**PROVIDED MATERIAL**.
===

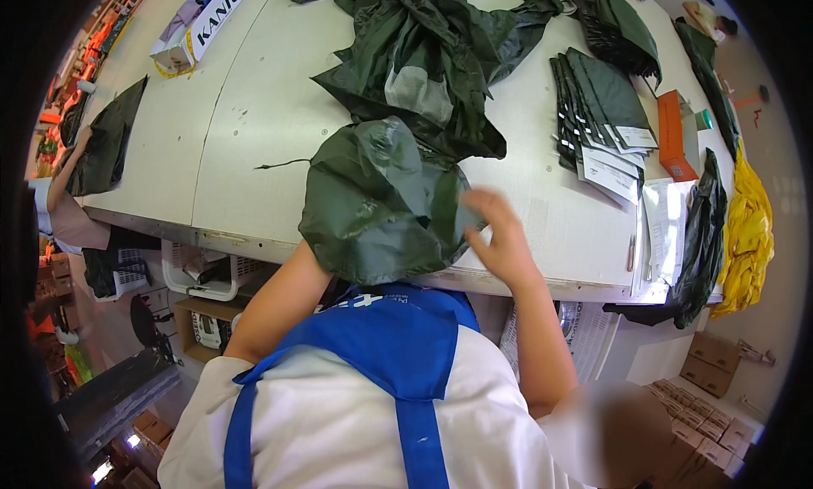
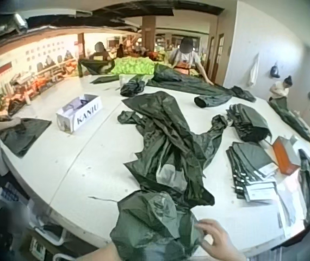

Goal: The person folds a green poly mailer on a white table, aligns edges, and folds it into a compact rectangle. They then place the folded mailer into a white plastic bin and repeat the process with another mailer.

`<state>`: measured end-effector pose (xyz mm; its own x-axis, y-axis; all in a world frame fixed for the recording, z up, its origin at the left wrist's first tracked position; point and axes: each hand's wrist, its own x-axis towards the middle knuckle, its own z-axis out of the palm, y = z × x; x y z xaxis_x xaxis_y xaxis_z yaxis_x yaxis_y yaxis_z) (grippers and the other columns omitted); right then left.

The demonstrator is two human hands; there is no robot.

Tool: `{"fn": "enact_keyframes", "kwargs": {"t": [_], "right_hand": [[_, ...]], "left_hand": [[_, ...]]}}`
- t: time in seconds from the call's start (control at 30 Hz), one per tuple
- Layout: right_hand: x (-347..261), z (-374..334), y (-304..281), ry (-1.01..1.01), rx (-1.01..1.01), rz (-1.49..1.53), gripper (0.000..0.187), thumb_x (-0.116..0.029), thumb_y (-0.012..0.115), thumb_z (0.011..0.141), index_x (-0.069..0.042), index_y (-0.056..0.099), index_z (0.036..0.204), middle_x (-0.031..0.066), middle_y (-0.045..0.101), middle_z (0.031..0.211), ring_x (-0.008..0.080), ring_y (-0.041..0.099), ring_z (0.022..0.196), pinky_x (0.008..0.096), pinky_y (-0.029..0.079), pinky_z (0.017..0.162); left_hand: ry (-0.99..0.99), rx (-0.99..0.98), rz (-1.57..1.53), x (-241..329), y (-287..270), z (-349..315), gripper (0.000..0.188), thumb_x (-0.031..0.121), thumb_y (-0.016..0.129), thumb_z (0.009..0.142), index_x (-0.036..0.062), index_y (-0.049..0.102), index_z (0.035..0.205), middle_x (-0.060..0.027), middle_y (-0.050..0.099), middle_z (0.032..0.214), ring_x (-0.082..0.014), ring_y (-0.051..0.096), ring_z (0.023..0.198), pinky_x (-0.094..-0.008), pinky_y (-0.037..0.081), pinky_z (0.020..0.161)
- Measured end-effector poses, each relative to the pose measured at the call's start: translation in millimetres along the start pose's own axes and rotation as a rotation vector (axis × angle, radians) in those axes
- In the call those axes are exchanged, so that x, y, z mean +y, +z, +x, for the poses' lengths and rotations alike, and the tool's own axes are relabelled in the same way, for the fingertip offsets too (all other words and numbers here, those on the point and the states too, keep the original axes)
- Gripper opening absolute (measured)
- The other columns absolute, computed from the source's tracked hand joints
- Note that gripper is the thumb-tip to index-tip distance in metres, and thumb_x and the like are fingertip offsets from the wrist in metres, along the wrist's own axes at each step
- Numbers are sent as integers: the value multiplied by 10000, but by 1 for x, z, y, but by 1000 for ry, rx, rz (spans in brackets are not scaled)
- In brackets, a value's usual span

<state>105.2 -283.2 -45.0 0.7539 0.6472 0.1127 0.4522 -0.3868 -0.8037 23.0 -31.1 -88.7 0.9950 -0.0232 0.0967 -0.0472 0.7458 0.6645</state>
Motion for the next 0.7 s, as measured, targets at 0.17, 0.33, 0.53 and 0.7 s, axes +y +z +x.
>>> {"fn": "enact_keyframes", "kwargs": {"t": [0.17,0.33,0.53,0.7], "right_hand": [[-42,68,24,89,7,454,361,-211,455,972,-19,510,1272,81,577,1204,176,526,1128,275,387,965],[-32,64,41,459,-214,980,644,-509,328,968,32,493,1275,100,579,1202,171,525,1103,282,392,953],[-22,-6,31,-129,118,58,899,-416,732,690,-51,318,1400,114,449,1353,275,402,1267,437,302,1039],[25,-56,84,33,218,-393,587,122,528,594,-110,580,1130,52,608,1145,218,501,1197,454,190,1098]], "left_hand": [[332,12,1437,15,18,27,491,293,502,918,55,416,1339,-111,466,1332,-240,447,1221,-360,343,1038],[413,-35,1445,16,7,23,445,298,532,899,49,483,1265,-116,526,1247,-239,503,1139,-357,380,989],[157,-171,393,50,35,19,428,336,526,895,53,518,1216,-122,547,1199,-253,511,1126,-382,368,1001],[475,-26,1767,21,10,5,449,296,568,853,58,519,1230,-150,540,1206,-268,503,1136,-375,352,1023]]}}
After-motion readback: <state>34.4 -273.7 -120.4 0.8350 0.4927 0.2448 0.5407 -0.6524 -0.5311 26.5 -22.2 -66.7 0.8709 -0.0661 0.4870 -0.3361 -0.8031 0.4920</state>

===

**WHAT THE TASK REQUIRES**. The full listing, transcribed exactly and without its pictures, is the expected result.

**TASK RESPONSE**.
Goal: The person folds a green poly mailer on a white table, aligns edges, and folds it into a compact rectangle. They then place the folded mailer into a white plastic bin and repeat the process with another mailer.

`<state>`: measured end-effector pose (xyz mm; its own x-axis, y-axis; all in a world frame fixed for the recording, z up, its origin at the left wrist's first tracked position; point and axes: each hand's wrist, its own x-axis towards the middle knuckle, its own z-axis out of the palm, y = z × x; x y z xaxis_x xaxis_y xaxis_z yaxis_x yaxis_y yaxis_z) (grippers and the other columns omitted); right then left.

The demonstrator is two human hands; there is no robot.

Tool: `{"fn": "enact_keyframes", "kwargs": {"t": [_], "right_hand": [[_, ...]], "left_hand": [[_, ...]]}}`
- t: time in seconds from the call's start (control at 30 Hz), one per tuple
- Layout: right_hand: x (-347..261), z (-374..334), y (-304..281), ry (-1.01..1.01), rx (-1.01..1.01), rz (-1.49..1.53), gripper (0.000..0.187), thumb_x (-0.116..0.029), thumb_y (-0.012..0.115), thumb_z (0.011..0.141), index_x (-0.069..0.042), index_y (-0.056..0.099), index_z (0.036..0.204), middle_x (-0.031..0.066), middle_y (-0.045..0.101), middle_z (0.031..0.211), ring_x (-0.008..0.080), ring_y (-0.041..0.099), ring_z (0.022..0.196), pinky_x (0.008..0.096), pinky_y (-0.029..0.079), pinky_z (0.017..0.162); left_hand: ry (-0.99..0.99), rx (-0.99..0.98), rz (-1.57..1.53), x (-241..329), y (-287..270), z (-349..315), gripper (0.000..0.188), thumb_x (-0.031..0.121), thumb_y (-0.016..0.129), thumb_z (0.009..0.142), index_x (-0.036..0.062), index_y (-0.049..0.102), index_z (0.035..0.205), middle_x (-0.060..0.027), middle_y (-0.050..0.099), middle_z (0.032..0.214), ring_x (-0.082..0.014), ring_y (-0.051..0.096), ring_z (0.023..0.198), pinky_x (-0.094..-0.008), pinky_y (-0.037..0.081), pinky_z (0.020..0.161)
- Measured end-effector poses, each relative to the pose measured at the call's start: translation in millimetres along the start pose's own axes and rotation as a rotation vector (axis × angle, radians) in those axes
- In the call those axes are exchanged, so that x, y, z mean +y, +z, +x, for the poses' lengths and rotations alike, and the tool's own axes are relabelled in the same way, for the fingertip offsets too (all other words and numbers here, those on the point and the states too, keep the original axes)
- Gripper opening absolute (measured)
- The other columns absolute, computed from the source's tracked hand joints
- Note that gripper is the thumb-tip to index-tip distance in metres, and thumb_x and the like are fingertip offsets from the wrist in metres, along the wrist's own axes at each step
- Numbers are sent as integers: the value multiplied by 10000, but by 1 for x, z, y, but by 1000 for ry, rx, rz (spans in brackets are not scaled)
- In brackets, a value's usual span

<state>105.2 -283.2 -45.0 0.7539 0.6472 0.1127 0.4522 -0.3868 -0.8037 23.0 -31.1 -88.7 0.9950 -0.0232 0.0967 -0.0472 0.7458 0.6645</state>
Motion for the next 0.7 s, as measured, targets at 0.17, 0.33, 0.53 and 0.7 s, axes +y +z +x.
>>> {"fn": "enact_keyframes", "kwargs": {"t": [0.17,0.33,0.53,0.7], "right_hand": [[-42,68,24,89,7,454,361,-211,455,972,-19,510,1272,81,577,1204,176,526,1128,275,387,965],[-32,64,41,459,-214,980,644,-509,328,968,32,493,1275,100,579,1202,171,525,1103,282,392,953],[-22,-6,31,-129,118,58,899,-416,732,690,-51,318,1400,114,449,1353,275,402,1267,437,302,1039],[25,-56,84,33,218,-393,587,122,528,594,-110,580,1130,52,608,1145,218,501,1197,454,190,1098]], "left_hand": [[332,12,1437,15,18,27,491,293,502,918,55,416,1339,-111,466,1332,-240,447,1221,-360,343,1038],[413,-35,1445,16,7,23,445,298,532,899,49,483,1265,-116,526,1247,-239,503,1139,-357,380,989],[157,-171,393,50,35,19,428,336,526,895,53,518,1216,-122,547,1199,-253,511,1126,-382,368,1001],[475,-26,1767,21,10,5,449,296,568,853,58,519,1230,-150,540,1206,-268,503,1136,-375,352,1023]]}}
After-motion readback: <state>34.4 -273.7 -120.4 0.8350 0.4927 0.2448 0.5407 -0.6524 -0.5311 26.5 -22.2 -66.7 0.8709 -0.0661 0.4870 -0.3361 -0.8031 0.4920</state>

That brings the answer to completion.